• _Problem statement_: Each record below needs to be set down again exactly.

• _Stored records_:
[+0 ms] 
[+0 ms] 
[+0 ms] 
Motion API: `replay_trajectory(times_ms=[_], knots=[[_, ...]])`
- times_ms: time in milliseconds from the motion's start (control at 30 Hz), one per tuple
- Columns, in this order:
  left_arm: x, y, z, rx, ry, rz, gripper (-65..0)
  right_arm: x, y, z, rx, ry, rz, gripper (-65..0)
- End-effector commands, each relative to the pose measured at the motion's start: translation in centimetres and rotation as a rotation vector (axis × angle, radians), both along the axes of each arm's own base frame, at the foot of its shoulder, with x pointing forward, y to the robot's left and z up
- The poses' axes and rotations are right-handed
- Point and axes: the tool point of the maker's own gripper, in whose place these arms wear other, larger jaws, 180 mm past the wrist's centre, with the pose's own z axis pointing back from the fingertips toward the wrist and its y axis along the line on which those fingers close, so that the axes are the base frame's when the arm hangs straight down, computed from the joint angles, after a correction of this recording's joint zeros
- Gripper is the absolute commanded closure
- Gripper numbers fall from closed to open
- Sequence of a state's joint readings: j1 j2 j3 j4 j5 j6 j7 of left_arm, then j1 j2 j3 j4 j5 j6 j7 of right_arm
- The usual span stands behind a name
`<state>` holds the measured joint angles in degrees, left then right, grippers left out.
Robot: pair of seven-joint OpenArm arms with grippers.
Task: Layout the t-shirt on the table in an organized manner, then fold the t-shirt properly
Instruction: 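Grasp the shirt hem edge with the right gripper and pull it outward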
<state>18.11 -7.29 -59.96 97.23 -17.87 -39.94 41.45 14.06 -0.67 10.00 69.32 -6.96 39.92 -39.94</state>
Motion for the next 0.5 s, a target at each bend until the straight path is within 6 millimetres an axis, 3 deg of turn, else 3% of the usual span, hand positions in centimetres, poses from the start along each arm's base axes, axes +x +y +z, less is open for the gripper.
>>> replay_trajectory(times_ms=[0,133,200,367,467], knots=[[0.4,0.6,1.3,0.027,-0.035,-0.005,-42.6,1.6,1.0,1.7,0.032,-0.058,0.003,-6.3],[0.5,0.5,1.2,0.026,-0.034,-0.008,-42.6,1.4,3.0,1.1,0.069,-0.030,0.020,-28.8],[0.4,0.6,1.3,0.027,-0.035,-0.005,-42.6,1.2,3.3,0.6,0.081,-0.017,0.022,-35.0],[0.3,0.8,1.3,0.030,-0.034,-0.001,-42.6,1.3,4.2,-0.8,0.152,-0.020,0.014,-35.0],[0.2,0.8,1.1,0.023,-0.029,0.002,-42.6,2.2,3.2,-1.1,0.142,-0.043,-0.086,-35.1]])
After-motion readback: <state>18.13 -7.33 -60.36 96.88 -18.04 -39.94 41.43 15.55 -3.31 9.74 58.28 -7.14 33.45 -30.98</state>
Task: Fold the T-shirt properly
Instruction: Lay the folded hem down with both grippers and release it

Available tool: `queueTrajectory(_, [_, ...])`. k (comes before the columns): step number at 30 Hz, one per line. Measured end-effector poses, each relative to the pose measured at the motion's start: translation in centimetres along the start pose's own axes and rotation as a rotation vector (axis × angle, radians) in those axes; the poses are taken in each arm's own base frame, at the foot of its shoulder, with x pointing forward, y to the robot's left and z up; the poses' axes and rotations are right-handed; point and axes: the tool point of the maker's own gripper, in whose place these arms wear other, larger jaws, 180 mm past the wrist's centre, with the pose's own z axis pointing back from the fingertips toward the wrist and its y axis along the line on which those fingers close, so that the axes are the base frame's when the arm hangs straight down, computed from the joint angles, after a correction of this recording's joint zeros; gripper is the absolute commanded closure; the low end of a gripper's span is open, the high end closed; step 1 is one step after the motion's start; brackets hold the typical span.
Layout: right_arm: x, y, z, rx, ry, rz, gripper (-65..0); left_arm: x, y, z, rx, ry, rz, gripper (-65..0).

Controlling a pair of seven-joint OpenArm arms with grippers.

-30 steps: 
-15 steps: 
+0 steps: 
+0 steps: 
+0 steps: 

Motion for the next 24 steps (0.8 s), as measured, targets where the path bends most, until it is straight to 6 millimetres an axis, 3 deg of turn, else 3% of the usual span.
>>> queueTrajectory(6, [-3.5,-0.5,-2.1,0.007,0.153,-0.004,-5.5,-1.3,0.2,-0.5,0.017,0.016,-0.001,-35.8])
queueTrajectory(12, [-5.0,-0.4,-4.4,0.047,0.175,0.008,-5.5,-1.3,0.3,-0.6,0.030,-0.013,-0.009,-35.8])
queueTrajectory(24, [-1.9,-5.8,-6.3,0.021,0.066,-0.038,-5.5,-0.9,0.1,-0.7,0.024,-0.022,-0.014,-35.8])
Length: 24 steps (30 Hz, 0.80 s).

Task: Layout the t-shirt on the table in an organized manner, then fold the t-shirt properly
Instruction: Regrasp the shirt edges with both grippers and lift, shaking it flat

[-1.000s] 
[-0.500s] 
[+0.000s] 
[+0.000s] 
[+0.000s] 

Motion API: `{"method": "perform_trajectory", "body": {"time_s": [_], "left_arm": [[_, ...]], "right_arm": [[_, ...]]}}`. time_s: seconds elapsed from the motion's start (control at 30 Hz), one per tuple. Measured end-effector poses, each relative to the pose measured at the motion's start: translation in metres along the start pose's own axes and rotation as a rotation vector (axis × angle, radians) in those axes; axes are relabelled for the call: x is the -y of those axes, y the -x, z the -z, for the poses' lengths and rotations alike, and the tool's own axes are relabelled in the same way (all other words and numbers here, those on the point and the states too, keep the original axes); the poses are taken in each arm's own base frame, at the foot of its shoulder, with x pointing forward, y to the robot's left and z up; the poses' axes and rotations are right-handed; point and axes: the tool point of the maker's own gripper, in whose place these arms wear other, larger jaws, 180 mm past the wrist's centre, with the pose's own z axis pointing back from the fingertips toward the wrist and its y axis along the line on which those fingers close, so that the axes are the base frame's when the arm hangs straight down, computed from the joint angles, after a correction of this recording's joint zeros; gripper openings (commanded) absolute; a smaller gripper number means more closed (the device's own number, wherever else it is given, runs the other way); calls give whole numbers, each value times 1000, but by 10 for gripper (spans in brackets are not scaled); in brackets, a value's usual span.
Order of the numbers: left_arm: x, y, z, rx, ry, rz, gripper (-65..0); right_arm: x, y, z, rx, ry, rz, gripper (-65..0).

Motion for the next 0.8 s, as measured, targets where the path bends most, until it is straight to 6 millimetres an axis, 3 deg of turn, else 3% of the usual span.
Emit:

• _Answer space_:
[+0 ms] 
[+0 ms] 
[+0 ms] 
Motion API: `replay_trajectory(times_ms=[_], knots=[[_, ...]])`
- times_ms: time in milliseconds from the motion's start (control at 30 Hz), one per tuple
- Columns, in this order:
  left_arm: x, y, z, rx, ry, rz, gripper (-65..0)
  right_arm: x, y, z, rx, ry, rz, gripper (-65..0)
- End-effector commands, each relative to the pose measured at the motion's start: translation in centimetres and rotation as a rotation vector (axis × angle, radians), both along the axes of each arm's own base frame, at the foot of its shoulder, with x pointing forward, y to the robot's left and z up
- The poses' axes and rotations are right-handed
- Point and axes: the tool point of the maker's own gripper, in whose place these arms wear other, larger jaws, 180 mm past the wrist's centre, with the pose's own z axis pointing back from the fingertips toward the wrist and its y axis along the line on which those fingers close, so that the axes are the base frame's when the arm hangs straight down, computed from the joint angles, after a correction of this recording's joint zeros
- Gripper is the absolute commanded closure
- Gripper numbers fall from closed to open
- Sequence of a state's joint readings: j1 j2 j3 j4 j5 j6 j7 of left_arm, then j1 j2 j3 j4 j5 j6 j7 of right_arm
- The usual span stands behind a name
`<state>` holds the measured joint angles in degrees, left then right, grippers left out.
Robot: pair of seven-joint OpenArm arms with grippers.
Task: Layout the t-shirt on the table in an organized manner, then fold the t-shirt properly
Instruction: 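Grasp the shirt hem edge with the right gripper and pull it outward
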<state>18.11 -7.29 -59.96 97.23 -17.87 -39.94 41.45 14.06 -0.67 10.00 69.32 -6.96 39.92 -39.94</state>
Motion for the next 0.5 s, a target at each bend until the straight path is within 6 millimetres an axis, 3 deg of turn, else 3% of the usual span, hand positions in centimetres, poses from the start along each arm's base axes, axes +x +y +z, less is open for the gripper.
>>> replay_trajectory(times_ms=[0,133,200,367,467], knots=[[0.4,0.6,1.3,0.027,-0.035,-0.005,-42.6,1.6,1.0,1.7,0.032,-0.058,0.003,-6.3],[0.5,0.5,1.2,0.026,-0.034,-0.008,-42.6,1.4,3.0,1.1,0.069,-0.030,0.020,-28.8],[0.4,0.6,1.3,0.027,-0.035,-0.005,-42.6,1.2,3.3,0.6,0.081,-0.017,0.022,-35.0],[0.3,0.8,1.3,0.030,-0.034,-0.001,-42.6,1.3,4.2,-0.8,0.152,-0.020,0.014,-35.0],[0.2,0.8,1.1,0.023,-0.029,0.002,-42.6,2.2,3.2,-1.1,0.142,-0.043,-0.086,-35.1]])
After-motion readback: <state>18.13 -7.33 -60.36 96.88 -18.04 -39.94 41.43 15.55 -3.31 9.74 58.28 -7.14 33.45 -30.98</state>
Task: Fold the T-shirt properly
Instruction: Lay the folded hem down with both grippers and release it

Available tool: `queueTrajectory(_, [_, ...])`. k (comes before the columns): step number at 30 Hz, one per line. Measured end-effector poses, each relative to the pose measured at the motion's start: translation in centimetres along the start pose's own axes and rotation as a rotation vector (axis × angle, radians) in those axes; the poses are taken in each arm's own base frame, at the foot of its shoulder, with x pointing forward, y to the robot's left and z up; the poses' axes and rotations are right-handed; point and axes: the tool point of the maker's own gripper, in whose place these arms wear other, larger jaws, 180 mm past the wrist's centre, with the pose's own z axis pointing back from the fingertips toward the wrist and its y axis along the line on which those fingers close, so that the axes are the base frame's when the arm hangs straight down, computed from the joint angles, after a correction of this recording's joint zeros; gripper is the absolute commanded closure; the low end of a gripper's span is open, the high end closed; step 1 is one step after the motion's start; brackets hold the typical span.
Layout: right_arm: x, y, z, rx, ry, rz, gripper (-65..0); left_arm: x, y, z, rx, ry, rz, gripper (-65..0).

Controlling a pair of seven-joint OpenArm arms with grippers.

-30 steps: 
-15 steps: 
+0 steps: 
+0 steps: 
+0 steps: 

Motion for the next 24 steps (0.8 s), as measured, targets where the path bends most, until it is straight to 6 millimetres an axis, 3 deg of turn, else 3% of the usual span.
>>> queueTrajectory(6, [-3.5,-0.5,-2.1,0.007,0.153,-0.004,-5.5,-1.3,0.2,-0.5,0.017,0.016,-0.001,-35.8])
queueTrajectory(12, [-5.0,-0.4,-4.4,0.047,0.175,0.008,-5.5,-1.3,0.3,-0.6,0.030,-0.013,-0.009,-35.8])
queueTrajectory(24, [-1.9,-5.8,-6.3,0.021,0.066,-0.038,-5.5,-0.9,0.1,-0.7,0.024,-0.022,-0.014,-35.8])
Length: 24 steps (30 Hz, 0.80 s).

Task: Layout the t-shirt on the table in an organized manner, then fold the t-shirt properly
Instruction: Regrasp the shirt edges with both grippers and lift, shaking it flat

[-1.000s] 
[-0.500s] 
[+0.000s] 
[+0.000s] 
[+0.000s] 

Motion API: `{"method": "perform_trajectory", "body": {"time_s": [_], "left_arm": [[_, ...]], "right_arm": [[_, ...]]}}`. time_s: seconds elapsed from the motion's start (control at 30 Hz), one per tuple. Measured end-effector poses, each relative to the pose measured at the motion's start: translation in metres along the start pose's own axes and rotation as a rotation vector (axis × angle, radians) in those axes; axes are relabelled for the call: x is the -y of those axes, y the -x, z the -z, for the poses' lengths and rotations alike, and the tool's own axes are relabelled in the same way (all other words and numbers here, those on the point and the states too, keep the original axes); the poses are taken in each arm's own base frame, at the foot of its shoulder, with x pointing forward, y to the robot's left and z up; the poses' axes and rotations are right-handed; point and axes: the tool point of the maker's own gripper, in whose place these arms wear other, larger jaws, 180 mm past the wrist's centre, with the pose's own z axis pointing back from the fingertips toward the wrist and its y axis along the line on which those fingers close, so that the axes are the base frame's when the arm hangs straight down, computed from the joint angles, after a correction of this recording's joint zeros; gripper openings (commanded) absolute; a smaller gripper number means more closed (the device's own number, wherever else it is given, runs the other way); calls give whole numbers, each value times 1000, but by 10 for gripper (spans in brackets are not scaled); in brackets, a value's usual span.
Order of the numbers: left_arm: x, y, z, rx, ry, rz, gripper (-65..0); right_arm: x, y, z, rx, ry, rz, gripper (-65..0).

Motion for the next 0.8 s, as measured, targets where the path bends most, until it is straight to 6 millimetres an axis, 3 deg of turn, else 3% of the usual span.
Emit:

The answer is complete.